**AIM OF THE EXERCISE**
Give the data below again exactly as written, without its pictures.

**GIVEN INFORMATION**
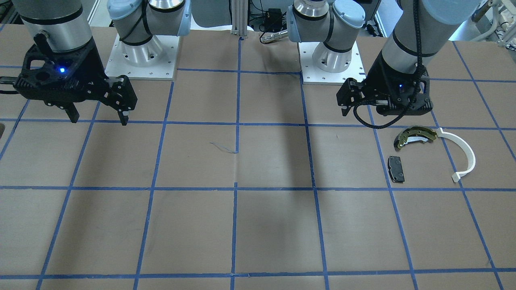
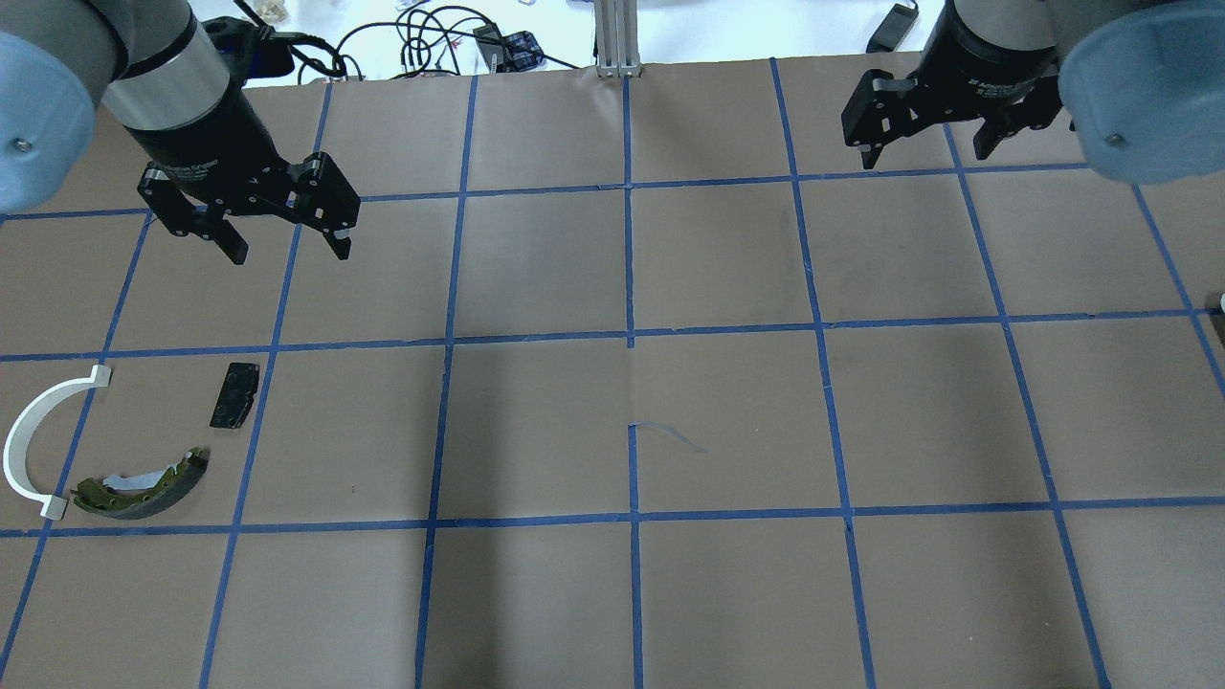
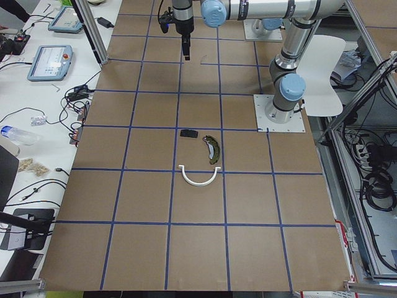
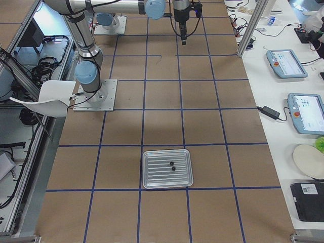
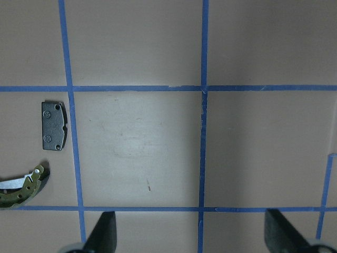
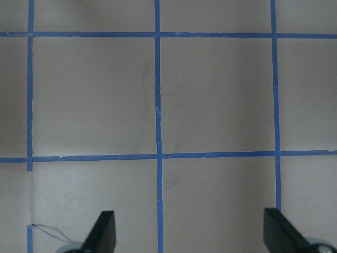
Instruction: Place bearing gear from tray to pile
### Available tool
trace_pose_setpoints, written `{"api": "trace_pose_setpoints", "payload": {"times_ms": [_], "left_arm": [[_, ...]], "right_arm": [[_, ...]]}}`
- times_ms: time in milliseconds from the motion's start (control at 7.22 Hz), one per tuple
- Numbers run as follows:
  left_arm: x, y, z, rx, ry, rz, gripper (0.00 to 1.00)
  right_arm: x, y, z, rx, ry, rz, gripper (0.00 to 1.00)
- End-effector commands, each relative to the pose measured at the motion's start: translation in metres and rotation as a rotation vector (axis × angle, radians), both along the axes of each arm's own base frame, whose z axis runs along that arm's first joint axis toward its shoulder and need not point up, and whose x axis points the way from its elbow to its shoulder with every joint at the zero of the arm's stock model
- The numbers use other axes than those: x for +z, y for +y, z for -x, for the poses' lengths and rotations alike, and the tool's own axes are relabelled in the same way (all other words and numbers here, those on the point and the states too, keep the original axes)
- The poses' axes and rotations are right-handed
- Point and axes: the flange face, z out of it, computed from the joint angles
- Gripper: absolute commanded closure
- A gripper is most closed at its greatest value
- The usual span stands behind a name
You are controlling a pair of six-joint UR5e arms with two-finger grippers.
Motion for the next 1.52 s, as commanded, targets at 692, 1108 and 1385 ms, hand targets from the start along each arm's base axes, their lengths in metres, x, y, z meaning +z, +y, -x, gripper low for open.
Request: {"api": "trace_pose_setpoints", "payload": {"times_ms": [692,1108,1385], "left_arm": [[-0.001,-0.002,0.000,0.000,0.002,0.001,0.00],[-0.003,-0.003,0.000,-0.001,0.003,-0.002,0.00],[-0.003,-0.003,0.000,0.000,0.003,-0.002,0.00]], "right_arm": [[0.001,-0.004,0.001,0.006,-0.047,-0.004,0.00],[-0.015,-0.018,0.105,0.021,0.002,-0.071,0.00],[-0.034,-0.018,0.213,0.110,0.046,-0.149,0.00]]}}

**EXPECTED OUTPUT**
Instruction: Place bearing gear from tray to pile
### Available tool
trace_pose_setpoints, written `{"api": "trace_pose_setpoints", "payload": {"times_ms": [_], "left_arm": [[_, ...]], "right_arm": [[_, ...]]}}`
- times_ms: time in milliseconds from the motion's start (control at 7.22 Hz), one per tuple
- Numbers run as follows:
  left_arm: x, y, z, rx, ry, rz, gripper (0.00 to 1.00)
  right_arm: x, y, z, rx, ry, rz, gripper (0.00 to 1.00)
- End-effector commands, each relative to the pose measured at the motion's start: translation in metres and rotation as a rotation vector (axis × angle, radians), both along the axes of each arm's own base frame, whose z axis runs along that arm's first joint axis toward its shoulder and need not point up, and whose x axis points the way from its elbow to its shoulder with every joint at the zero of the arm's stock model
- The numbers use other axes than those: x for +z, y for +y, z for -x, for the poses' lengths and rotations alike, and the tool's own axes are relabelled in the same way (all other words and numbers here, those on the point and the states too, keep the original axes)
- The poses' axes and rotations are right-handed
- Point and axes: the flange face, z out of it, computed from the joint angles
- Gripper: absolute commanded closure
- A gripper is most closed at its greatest value
- The usual span stands behind a name
You are controlling a pair of six-joint UR5e arms with two-finger grippers.
Motion for the next 1.52 s, as commanded, targets at 692, 1108 and 1385 ms, hand targets from the start along each arm's base axes, their lengths in metres, x, y, z meaning +z, +y, -x, gripper low for open.
Request: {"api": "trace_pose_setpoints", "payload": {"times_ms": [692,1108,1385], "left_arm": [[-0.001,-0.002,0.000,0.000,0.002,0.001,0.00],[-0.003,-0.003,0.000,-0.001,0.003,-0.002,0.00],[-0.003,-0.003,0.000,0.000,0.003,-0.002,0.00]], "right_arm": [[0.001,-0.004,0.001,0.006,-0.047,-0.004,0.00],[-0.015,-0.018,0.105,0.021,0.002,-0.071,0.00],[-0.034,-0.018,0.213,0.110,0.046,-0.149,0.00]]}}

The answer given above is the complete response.